On review aggregator Rotten Tomatoes, the film holds a score of 77% based on 39 reviews. The website's critics consensus reads, "Its campy flourishes tend to subdue its dramatic stakes, but The Time Machine brings H.G. Wells' story to life with plenty of sci-fi charm and a colorful sense of visual design." On Metacritic, the film has a weighted average score of 67 out of 100 based on nine critics, indicating "generally favorable reviews".

==Box office==
According to MGM records, the film earned $1,610,000 in the United States and Canada and $1 million elsewhere, turning a profit of $245,000.

The film had admissions of 363,915 in France. Kine Weekly called it a "money maker" at the British box office in 1960.

==Awards and honors==
Gene Warren and Tim Baar won the 1961 Academy Award for Best Effects, Special Effects.

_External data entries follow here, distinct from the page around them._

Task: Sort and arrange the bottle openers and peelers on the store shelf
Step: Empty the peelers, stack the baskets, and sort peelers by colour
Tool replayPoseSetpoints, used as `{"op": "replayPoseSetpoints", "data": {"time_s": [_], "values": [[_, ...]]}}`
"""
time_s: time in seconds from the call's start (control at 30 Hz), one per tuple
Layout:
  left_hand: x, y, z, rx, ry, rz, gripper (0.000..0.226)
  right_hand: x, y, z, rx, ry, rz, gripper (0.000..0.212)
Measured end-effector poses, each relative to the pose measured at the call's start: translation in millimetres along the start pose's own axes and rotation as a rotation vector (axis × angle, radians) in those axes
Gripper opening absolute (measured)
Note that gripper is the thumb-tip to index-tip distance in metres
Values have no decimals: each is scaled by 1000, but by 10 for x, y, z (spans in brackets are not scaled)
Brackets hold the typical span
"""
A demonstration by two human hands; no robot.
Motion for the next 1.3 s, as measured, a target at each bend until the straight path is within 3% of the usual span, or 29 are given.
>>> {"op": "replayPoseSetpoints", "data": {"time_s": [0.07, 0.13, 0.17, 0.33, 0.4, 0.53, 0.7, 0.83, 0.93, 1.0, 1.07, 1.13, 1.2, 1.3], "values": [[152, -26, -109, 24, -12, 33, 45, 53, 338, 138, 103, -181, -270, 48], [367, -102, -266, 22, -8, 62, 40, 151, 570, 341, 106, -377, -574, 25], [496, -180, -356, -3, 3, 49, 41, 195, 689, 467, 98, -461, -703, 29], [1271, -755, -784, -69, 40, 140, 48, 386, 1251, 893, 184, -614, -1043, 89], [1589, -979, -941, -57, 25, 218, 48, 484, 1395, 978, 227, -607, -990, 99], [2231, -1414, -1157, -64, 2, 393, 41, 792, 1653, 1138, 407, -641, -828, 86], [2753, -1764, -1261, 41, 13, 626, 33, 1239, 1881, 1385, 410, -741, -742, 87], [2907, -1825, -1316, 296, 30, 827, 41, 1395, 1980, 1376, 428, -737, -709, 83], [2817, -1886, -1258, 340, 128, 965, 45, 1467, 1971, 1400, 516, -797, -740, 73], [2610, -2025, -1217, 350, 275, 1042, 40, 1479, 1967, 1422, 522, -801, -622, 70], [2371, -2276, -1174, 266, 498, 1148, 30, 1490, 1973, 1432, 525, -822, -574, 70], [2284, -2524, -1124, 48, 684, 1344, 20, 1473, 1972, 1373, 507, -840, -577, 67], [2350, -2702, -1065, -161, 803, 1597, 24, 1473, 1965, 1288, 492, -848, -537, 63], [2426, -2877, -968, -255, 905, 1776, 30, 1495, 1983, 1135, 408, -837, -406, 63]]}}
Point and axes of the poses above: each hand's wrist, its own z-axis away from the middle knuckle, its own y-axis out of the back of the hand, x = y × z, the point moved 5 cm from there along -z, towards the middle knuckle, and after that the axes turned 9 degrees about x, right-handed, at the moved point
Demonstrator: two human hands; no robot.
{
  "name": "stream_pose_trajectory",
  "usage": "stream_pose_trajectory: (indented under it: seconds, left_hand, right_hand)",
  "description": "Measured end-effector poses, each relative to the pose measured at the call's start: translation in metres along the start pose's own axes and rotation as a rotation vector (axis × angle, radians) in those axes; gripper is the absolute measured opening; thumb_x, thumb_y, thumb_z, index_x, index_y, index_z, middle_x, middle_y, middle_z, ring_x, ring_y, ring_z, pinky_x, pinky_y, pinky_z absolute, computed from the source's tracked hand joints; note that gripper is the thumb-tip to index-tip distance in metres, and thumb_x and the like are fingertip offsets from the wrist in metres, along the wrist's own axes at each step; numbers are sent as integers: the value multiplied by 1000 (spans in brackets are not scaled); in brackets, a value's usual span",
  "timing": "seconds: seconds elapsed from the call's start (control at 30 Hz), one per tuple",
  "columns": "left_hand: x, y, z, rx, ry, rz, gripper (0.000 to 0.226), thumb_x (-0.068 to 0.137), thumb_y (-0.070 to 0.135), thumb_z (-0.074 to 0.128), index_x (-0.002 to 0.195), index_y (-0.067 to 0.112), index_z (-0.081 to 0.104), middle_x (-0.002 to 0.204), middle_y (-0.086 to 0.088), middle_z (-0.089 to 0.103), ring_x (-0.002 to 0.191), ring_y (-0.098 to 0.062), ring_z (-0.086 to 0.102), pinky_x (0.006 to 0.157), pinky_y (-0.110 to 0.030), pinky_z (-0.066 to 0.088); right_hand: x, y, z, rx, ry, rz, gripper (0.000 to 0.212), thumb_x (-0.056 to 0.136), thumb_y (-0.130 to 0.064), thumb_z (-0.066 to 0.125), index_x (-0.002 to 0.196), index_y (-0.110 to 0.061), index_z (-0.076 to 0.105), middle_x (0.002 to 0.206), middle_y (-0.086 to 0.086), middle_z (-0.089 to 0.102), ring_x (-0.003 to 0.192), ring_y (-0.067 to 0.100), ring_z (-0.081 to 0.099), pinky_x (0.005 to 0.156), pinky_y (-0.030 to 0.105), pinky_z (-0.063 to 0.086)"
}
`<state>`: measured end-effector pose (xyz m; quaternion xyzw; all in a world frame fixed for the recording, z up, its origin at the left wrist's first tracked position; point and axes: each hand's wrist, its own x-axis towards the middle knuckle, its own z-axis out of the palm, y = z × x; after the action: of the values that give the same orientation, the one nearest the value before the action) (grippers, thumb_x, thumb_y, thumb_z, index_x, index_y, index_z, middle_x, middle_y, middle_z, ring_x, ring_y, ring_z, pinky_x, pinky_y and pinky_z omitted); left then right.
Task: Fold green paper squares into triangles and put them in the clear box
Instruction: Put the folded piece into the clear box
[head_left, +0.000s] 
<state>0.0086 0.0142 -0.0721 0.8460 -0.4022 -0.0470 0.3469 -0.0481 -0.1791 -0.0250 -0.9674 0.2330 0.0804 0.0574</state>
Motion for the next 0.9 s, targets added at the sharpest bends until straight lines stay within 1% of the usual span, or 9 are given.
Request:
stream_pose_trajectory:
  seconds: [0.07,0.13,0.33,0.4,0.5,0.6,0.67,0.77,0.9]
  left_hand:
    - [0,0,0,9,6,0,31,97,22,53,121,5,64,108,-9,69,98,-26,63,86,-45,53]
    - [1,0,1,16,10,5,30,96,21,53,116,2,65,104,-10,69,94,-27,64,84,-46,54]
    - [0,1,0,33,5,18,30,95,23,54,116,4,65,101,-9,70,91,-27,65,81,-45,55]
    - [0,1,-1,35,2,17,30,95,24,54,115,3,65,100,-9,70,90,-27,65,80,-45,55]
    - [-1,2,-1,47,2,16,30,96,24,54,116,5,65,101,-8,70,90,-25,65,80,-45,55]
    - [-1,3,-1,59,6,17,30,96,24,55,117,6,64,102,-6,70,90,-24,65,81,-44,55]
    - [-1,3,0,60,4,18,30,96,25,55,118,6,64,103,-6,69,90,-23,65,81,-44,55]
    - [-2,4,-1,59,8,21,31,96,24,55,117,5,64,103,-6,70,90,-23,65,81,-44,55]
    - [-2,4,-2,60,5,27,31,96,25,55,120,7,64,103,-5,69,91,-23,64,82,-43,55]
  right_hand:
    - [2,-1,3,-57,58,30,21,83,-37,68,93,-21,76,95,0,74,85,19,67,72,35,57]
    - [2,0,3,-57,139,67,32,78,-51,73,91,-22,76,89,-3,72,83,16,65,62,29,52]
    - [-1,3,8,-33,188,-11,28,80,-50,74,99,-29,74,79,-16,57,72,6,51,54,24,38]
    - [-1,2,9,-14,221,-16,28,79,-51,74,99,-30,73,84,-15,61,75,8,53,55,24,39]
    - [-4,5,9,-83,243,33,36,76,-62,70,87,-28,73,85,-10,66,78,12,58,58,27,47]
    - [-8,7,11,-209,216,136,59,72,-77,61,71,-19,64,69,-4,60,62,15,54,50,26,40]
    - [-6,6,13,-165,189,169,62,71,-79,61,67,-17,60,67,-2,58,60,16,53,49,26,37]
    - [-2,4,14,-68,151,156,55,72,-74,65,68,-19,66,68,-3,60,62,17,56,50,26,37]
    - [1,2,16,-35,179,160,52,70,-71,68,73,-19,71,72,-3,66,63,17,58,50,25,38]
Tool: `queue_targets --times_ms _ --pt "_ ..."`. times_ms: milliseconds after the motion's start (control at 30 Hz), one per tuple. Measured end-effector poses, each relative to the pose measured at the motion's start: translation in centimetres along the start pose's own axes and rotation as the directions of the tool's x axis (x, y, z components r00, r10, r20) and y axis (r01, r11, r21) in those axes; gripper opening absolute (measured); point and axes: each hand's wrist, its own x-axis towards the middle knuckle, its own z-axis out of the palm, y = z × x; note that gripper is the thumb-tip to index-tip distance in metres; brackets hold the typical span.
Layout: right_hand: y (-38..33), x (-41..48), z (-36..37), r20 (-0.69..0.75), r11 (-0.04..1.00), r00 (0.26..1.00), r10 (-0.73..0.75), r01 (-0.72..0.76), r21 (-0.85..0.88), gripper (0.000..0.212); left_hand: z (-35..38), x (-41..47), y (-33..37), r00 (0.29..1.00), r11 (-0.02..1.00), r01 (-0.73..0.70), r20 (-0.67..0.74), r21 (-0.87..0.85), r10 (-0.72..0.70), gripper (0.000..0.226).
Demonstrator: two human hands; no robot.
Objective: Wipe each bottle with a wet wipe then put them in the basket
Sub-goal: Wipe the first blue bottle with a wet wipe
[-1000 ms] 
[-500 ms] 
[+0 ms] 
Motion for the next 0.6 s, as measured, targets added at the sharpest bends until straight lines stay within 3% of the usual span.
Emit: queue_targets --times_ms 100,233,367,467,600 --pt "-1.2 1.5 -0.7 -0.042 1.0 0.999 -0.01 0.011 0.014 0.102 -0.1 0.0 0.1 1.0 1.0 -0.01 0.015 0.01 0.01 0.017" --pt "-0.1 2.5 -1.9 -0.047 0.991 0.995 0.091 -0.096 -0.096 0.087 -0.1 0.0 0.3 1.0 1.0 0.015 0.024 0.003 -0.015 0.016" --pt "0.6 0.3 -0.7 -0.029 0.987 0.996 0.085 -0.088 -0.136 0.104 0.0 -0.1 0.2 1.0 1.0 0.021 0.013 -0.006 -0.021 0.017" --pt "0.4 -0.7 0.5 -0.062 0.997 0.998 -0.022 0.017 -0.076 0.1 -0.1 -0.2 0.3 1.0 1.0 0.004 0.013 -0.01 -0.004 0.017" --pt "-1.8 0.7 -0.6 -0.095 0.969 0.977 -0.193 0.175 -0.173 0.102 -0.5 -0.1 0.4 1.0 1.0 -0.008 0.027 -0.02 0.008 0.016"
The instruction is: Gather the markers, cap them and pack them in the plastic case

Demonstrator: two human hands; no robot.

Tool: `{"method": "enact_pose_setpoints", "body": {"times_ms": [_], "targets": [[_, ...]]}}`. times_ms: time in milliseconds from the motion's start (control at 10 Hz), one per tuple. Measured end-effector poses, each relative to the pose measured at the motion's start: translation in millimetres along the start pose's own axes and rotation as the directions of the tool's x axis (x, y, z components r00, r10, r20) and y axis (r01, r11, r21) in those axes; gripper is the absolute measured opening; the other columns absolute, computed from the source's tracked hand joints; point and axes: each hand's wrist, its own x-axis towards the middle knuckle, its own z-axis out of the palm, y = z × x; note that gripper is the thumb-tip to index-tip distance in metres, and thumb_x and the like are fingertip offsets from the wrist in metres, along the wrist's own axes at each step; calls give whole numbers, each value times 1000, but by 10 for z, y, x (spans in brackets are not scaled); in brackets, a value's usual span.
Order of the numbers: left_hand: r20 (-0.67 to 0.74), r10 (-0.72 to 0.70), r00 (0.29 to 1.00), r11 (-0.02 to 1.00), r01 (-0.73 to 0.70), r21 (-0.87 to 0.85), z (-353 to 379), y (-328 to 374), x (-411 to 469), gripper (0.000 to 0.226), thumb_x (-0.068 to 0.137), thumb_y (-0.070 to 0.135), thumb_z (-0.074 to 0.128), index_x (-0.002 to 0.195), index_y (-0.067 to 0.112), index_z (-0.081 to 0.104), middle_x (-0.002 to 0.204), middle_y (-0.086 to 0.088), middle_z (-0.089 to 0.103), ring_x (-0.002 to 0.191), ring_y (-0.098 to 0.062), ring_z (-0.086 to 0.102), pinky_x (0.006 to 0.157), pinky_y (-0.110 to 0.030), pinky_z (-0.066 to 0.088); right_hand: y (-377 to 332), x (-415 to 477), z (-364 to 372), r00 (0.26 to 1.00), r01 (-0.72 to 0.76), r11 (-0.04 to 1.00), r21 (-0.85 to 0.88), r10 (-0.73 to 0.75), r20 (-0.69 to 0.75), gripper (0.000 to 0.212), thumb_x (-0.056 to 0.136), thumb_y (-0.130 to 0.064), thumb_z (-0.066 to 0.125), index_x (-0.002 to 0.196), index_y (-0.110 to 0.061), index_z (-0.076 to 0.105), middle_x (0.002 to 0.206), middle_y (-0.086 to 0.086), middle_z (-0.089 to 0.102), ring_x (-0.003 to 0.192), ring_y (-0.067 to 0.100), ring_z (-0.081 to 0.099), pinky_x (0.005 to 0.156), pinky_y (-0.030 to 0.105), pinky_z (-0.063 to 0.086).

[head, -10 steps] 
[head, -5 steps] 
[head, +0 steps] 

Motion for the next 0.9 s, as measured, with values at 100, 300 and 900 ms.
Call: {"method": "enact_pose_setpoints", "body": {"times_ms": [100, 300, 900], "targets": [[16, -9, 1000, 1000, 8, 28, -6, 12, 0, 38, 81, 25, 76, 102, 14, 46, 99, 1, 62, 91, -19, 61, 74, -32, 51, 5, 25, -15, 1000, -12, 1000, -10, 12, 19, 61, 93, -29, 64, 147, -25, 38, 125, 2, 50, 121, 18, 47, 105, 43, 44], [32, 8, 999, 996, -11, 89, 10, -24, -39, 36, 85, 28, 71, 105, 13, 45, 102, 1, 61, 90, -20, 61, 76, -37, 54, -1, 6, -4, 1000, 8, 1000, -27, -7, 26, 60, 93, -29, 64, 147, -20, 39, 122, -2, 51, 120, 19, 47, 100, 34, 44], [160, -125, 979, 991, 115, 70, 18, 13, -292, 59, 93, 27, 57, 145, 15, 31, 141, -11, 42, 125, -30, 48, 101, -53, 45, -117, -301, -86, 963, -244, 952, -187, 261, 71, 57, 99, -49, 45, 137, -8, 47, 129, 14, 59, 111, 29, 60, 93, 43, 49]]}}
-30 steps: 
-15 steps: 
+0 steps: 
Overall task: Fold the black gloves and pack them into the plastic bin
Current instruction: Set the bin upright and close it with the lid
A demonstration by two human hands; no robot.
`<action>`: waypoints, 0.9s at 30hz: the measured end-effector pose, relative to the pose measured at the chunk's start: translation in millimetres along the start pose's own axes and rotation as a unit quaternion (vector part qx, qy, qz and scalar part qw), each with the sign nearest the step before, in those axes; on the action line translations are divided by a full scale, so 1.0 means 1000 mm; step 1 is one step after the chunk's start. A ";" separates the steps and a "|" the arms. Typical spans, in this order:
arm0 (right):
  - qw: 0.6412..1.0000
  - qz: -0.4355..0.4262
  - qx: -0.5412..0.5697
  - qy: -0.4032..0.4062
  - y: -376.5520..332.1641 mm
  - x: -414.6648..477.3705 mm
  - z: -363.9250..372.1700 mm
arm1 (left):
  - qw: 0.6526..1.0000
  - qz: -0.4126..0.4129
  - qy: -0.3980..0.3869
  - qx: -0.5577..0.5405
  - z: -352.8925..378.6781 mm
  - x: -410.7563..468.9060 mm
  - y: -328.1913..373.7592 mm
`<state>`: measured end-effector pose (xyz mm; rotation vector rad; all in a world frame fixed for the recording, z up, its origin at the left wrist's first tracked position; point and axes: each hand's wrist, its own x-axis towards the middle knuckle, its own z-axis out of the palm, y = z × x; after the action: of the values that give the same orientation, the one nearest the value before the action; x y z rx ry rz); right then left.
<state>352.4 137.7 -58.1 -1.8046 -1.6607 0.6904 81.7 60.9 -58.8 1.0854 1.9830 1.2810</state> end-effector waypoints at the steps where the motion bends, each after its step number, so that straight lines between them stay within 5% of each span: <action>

The film was nominated for the 1961 Hugo Award for Best Dramatic Presentation.

==Comic book adaptation==
- Dell Four Color #1085 (March 1960)

==1993 documentary==
In 1993, a combination sequel-documentary short, Time Machine: The Journey Back, directed by Clyde Lucas, was produced. In its third section, Michael J. Fox talks about his experience with the DeLorean sports car time machine from Back to the Future. In the short's final section, written by screenwriter David Duncan, Rod Taylor, Alan Young, and Whit Bissell reprise their roles from the original 1960 film.

==In pop culture==

- Time After Time, a 1979 science-fiction film in which H. G. Wells (played by Malcolm McDowell) travels to modern-day San Francisco in his time machine in pursuit of Jack the Ripper.
- The Time Machine, a 2002 remake directed by Simon Wells and an uncredited Gore Verbinski, and starring Guy Pearce in the Taylor role.
- The Quantum Leap episode "Future Boy", which takes place on October 6, 1957, features a character who builds a time machine very similar to that used in Pal's film.
- In "The Nerdvana Annihilation", a 1st season episode of The Big Bang Theory, the characters purchase a scaled-down replica of the film's time machine at an online auction site, only to discover that it is full-size; Morlocks later haunt Sheldon's dreams of time-traveling to the far future.
- "Journey to the Bottom of the Crash Pit", a 5th season episode of Regular Show, in which Mordecai, Rigby, Muscle Man, and Hi-Five Ghost have to venture into the bottom of the crash pit to find their video camera before their boss Benson notices it is gone; the Carlocks they meet are based on the Morlocks from the H. G. Wells novel and their appearance is based on the Morlocks in Pal's film.
- In Gremlins, at the inventors' convention, the time machine can be seen in the background with a man sitting in it and the disk spinning. In the next shot, it has disappeared, leaving a cloud of smoke.